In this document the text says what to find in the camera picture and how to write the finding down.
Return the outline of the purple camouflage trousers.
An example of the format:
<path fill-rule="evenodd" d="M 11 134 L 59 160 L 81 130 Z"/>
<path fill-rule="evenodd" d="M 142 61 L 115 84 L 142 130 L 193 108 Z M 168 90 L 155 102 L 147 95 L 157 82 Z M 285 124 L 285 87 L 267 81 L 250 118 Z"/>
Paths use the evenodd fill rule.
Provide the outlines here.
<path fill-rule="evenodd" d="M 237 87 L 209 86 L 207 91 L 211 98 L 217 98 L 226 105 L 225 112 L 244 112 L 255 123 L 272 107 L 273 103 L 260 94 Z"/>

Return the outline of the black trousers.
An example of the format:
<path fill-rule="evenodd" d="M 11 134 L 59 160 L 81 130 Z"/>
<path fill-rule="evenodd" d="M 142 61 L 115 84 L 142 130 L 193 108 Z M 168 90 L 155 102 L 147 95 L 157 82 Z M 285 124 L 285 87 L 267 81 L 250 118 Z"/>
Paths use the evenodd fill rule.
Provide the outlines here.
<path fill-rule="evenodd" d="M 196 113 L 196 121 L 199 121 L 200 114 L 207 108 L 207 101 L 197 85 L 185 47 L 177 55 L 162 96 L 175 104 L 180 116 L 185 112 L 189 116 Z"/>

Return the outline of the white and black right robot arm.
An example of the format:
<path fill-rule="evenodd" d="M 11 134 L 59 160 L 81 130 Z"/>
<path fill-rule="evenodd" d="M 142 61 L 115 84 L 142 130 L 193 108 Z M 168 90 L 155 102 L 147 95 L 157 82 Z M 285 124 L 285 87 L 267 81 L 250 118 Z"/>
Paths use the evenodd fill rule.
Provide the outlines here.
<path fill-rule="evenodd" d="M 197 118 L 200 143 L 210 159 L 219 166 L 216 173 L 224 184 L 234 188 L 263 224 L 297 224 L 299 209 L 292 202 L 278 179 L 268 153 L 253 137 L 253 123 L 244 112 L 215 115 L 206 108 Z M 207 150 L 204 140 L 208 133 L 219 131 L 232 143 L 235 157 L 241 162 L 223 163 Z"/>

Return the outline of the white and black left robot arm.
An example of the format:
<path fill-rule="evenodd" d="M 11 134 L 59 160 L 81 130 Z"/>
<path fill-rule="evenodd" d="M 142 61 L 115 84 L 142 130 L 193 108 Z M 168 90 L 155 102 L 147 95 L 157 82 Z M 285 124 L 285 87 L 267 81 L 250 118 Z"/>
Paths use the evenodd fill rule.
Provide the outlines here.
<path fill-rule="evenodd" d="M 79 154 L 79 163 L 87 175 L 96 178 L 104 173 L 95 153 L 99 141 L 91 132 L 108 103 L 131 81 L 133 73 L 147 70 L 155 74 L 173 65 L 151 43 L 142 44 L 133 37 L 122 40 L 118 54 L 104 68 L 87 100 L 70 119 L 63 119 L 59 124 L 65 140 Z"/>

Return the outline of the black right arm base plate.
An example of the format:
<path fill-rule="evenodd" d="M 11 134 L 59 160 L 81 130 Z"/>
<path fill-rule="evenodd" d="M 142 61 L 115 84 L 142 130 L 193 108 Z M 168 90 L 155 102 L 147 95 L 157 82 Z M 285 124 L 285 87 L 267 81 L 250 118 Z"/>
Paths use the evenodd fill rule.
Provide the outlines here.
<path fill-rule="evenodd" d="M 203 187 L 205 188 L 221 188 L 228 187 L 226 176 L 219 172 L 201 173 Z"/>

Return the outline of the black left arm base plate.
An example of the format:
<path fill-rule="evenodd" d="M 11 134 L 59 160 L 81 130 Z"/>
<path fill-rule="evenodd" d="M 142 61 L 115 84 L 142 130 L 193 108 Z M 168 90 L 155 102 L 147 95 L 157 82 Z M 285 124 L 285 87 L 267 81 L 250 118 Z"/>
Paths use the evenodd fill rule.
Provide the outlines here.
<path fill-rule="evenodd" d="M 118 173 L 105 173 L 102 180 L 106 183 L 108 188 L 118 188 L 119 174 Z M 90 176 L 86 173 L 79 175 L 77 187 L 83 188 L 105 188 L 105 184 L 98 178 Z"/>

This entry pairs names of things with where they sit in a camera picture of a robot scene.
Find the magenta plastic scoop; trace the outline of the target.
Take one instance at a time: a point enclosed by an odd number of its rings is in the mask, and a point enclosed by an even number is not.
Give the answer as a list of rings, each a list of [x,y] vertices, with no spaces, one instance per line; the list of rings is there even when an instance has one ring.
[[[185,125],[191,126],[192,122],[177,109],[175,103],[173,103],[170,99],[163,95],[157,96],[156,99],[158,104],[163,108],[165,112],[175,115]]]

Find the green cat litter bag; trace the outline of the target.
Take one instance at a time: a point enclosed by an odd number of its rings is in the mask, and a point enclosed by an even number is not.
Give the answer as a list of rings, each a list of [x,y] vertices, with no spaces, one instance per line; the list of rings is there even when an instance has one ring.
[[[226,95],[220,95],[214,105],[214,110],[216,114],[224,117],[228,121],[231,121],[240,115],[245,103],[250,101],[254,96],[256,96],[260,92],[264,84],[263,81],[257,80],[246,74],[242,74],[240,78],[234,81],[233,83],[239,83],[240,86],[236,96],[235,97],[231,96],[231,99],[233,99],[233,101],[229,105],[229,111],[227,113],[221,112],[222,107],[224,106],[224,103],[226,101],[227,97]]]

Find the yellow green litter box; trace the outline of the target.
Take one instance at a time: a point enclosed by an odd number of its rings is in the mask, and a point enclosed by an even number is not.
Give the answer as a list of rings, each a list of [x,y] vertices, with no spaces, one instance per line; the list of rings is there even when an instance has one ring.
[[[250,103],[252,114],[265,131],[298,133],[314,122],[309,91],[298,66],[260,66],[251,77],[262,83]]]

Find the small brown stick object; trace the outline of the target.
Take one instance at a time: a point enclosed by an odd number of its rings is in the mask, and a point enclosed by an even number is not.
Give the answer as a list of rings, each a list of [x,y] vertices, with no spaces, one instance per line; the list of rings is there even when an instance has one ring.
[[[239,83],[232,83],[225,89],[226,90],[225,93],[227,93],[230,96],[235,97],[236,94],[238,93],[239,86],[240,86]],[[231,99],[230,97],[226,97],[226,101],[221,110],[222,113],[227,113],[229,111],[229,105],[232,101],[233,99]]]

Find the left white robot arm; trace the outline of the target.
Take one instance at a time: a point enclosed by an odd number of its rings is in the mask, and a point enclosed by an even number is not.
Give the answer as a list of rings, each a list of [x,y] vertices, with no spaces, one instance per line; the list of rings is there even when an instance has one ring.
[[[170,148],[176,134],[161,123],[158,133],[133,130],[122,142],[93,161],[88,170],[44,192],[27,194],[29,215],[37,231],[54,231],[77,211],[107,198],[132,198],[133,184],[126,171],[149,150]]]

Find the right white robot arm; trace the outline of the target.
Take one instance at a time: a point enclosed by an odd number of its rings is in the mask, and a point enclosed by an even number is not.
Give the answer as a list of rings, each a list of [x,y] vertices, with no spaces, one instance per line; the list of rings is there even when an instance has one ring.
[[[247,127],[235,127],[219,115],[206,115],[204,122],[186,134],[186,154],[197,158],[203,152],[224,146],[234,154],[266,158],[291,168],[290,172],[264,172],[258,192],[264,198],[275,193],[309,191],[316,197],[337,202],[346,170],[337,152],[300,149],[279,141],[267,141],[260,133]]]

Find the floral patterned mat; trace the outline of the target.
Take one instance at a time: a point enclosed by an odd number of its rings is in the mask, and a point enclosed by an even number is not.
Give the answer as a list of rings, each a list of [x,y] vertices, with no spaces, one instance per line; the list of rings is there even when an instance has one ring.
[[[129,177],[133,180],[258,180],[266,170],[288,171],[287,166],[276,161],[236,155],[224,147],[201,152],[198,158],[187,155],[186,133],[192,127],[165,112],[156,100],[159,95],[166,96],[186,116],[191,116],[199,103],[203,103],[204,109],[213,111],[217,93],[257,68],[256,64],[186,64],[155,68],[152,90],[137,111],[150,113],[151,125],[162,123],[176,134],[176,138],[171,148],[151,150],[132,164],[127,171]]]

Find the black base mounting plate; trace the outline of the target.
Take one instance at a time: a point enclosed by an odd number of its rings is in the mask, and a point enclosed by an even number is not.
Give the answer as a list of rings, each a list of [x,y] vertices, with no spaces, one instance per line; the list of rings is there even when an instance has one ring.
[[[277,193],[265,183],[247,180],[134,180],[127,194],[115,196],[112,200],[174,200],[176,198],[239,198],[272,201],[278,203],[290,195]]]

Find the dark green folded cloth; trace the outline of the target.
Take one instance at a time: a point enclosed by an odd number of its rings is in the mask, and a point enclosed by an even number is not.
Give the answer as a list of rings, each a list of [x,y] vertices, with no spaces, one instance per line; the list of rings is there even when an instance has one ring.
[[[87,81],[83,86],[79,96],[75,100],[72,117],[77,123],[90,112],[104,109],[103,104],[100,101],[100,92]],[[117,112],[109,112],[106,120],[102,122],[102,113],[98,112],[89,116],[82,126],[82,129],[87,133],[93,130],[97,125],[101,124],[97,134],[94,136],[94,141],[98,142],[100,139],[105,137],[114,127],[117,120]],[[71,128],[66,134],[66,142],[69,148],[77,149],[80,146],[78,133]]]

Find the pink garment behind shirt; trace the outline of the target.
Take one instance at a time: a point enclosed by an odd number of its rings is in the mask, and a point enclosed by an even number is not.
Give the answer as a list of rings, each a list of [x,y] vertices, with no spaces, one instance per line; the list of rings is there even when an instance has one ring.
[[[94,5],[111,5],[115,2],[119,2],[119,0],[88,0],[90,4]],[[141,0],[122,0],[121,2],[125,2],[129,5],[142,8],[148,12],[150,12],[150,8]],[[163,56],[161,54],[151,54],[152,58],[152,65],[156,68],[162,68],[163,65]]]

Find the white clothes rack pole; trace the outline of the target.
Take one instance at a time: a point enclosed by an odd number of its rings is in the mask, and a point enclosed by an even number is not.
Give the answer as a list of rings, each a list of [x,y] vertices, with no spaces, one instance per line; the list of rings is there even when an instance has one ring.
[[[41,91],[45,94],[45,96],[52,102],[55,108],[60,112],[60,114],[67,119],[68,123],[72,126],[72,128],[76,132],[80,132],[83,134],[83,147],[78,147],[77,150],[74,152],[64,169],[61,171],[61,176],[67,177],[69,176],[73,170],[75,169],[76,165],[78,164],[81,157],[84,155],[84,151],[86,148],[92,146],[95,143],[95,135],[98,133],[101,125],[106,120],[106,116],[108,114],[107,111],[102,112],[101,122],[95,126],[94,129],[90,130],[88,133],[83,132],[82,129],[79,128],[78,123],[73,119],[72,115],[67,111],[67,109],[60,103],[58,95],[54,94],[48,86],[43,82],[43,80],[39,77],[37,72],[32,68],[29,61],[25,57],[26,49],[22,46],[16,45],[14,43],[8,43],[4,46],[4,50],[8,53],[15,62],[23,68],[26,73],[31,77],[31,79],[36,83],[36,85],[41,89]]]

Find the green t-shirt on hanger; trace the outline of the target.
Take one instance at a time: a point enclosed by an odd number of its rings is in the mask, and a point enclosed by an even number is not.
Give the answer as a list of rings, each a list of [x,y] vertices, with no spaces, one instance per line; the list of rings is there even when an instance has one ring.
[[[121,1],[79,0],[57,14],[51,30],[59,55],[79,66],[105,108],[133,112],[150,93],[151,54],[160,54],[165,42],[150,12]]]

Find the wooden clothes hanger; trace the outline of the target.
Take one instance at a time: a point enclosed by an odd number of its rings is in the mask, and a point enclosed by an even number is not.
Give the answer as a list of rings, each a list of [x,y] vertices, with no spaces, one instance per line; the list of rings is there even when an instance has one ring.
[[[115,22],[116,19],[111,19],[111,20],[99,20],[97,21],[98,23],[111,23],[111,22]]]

::::

### TASK TO CARRY OUT
Where does the word "plate" show up in the material? Copy out each line that has it.

### ANSWER FOR THIS EXERCISE
Return the outline of the black right arm base plate.
Return the outline of the black left arm base plate.
Find the black base mounting plate; trace the outline of the target.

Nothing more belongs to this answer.